How to make docker swarm more robust by allowing random generic-resource-matching?

I run a docker-swarm made of 4-5 Linux hosts, each providing a list of GPUs. I allow users to submit jobs to this swarm, upon receiving a request, the following command will create a new job

docker service create --user ... \
   --restart-condition=none \
   --mount ... --name '...' \
   --generic-resource "NVIDIA_GPU=1" "dockerimage" "commands"

the hope is that docker swarm will automatically find an idle GPU and launch the job to it.

it works mostly fine, but I found some robustness issue. Whenever one of the nodes has an issue - such as the GPU driver was accidentally removed or updated, the node still shows as “active” in the docker node ls list and accept jobs, but any job thrown to it will fail, but this does not stop docker swarm from keeping giving jobs to it. It also seems that docker swarm match GPUs in a sequential order from my docker node ls output. So, it kept get stuck on a node with GPU failure.

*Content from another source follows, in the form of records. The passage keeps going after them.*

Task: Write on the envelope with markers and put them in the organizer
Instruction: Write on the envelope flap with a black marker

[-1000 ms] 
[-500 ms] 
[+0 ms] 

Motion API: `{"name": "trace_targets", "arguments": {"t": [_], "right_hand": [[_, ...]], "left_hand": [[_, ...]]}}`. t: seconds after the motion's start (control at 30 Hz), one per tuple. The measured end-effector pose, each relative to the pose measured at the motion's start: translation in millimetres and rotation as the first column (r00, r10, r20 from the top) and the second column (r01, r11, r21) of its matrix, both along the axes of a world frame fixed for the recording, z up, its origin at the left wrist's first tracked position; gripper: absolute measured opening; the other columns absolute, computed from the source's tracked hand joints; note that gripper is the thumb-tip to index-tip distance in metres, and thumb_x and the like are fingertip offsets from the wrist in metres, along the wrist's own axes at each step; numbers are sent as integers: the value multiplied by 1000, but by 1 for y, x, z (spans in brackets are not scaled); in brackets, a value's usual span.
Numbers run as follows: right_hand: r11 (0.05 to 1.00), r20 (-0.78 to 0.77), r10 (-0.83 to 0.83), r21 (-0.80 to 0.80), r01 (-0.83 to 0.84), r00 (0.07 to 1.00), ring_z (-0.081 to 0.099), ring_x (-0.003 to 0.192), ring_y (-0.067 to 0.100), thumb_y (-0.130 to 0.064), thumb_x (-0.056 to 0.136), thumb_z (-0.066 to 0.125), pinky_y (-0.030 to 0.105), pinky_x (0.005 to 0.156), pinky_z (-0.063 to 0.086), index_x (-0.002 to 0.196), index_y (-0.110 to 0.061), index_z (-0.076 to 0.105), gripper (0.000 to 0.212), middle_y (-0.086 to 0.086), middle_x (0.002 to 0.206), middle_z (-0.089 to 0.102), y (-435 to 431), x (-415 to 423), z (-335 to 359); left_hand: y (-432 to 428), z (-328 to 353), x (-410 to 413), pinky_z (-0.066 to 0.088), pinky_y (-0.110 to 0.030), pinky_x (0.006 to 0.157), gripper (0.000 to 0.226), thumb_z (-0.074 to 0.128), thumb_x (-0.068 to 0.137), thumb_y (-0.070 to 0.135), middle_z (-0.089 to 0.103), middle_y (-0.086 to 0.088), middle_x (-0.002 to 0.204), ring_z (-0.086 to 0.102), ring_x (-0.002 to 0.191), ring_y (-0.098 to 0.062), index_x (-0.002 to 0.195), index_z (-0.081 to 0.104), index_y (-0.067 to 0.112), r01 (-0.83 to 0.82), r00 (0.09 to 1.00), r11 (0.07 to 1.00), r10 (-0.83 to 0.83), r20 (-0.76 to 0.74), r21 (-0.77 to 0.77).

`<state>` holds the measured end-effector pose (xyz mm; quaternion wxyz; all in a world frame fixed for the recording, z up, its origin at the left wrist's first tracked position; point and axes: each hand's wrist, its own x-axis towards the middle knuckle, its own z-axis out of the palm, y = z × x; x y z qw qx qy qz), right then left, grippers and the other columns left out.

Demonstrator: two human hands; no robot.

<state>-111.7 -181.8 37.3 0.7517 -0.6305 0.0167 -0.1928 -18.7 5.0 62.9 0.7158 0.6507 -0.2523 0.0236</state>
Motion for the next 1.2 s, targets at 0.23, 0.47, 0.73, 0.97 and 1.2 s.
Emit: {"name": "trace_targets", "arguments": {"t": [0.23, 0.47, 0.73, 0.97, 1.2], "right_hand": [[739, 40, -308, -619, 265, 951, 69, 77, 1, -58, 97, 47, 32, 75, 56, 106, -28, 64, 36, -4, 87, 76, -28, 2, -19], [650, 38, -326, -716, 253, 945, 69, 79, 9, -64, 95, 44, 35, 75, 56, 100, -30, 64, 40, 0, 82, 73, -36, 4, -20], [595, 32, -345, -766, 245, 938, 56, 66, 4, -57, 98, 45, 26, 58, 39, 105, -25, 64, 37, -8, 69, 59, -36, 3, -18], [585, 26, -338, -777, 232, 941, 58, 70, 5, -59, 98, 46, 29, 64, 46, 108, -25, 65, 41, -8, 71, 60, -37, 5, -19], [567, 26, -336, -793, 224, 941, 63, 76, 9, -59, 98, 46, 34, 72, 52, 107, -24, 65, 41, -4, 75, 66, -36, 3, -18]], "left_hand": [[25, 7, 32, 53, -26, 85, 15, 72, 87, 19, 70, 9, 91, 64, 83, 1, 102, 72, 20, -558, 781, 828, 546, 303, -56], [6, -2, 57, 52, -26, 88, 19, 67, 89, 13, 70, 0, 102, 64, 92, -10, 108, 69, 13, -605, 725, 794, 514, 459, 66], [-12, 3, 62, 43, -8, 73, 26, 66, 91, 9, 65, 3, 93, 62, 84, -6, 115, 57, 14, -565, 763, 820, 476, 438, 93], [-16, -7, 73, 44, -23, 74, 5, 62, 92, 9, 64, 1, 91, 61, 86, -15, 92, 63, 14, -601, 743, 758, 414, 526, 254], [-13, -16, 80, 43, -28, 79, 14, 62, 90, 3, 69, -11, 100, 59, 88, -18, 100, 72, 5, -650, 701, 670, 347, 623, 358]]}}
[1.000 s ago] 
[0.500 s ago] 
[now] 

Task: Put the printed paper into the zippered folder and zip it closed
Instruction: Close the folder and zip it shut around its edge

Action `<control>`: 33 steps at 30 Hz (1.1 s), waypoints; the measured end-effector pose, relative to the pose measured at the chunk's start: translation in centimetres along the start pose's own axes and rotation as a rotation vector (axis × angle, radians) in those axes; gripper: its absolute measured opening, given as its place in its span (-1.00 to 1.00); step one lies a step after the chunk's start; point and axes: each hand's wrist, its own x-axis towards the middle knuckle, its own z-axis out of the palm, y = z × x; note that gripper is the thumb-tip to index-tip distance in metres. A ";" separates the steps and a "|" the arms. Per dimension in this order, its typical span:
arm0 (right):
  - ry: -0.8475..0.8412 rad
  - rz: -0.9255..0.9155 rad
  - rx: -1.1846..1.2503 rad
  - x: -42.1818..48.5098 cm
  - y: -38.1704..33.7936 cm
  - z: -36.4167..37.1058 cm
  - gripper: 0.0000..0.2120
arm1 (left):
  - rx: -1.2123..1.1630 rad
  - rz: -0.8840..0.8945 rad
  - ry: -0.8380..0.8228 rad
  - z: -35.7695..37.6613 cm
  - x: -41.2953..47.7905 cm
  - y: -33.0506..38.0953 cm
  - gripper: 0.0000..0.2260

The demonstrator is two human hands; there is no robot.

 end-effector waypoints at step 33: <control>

I would like to know if there is a way to make this more robust - for example, can I ask docker swarm to randomly pick a GPU instead of sequentially match the resources?

any other suggestions will be appreciated!

thanks

I moved your post to “Open Source Project / Swarm”.

As this question is quite special, chances are high that it stays unanswered or at least not answered immediately.

@neersighted can you pitch in?

As this question is quite special, chances are high that it stays unanswered or at least not answered immediately.

for some reason, I thought this should be a common question, at least I hope I can understand how docker assigns jobs to generic resources? my observation is that it assigns in the order of the node ls output. is this the expected behavior?

let’s put generic-resource assignment aside, does anyone how docker swarm’s dispatcher assigns jobs to nodes? does it search the next available node via the node ls list? or there is other ways to find nodes?

also, how does it know if a node is busy?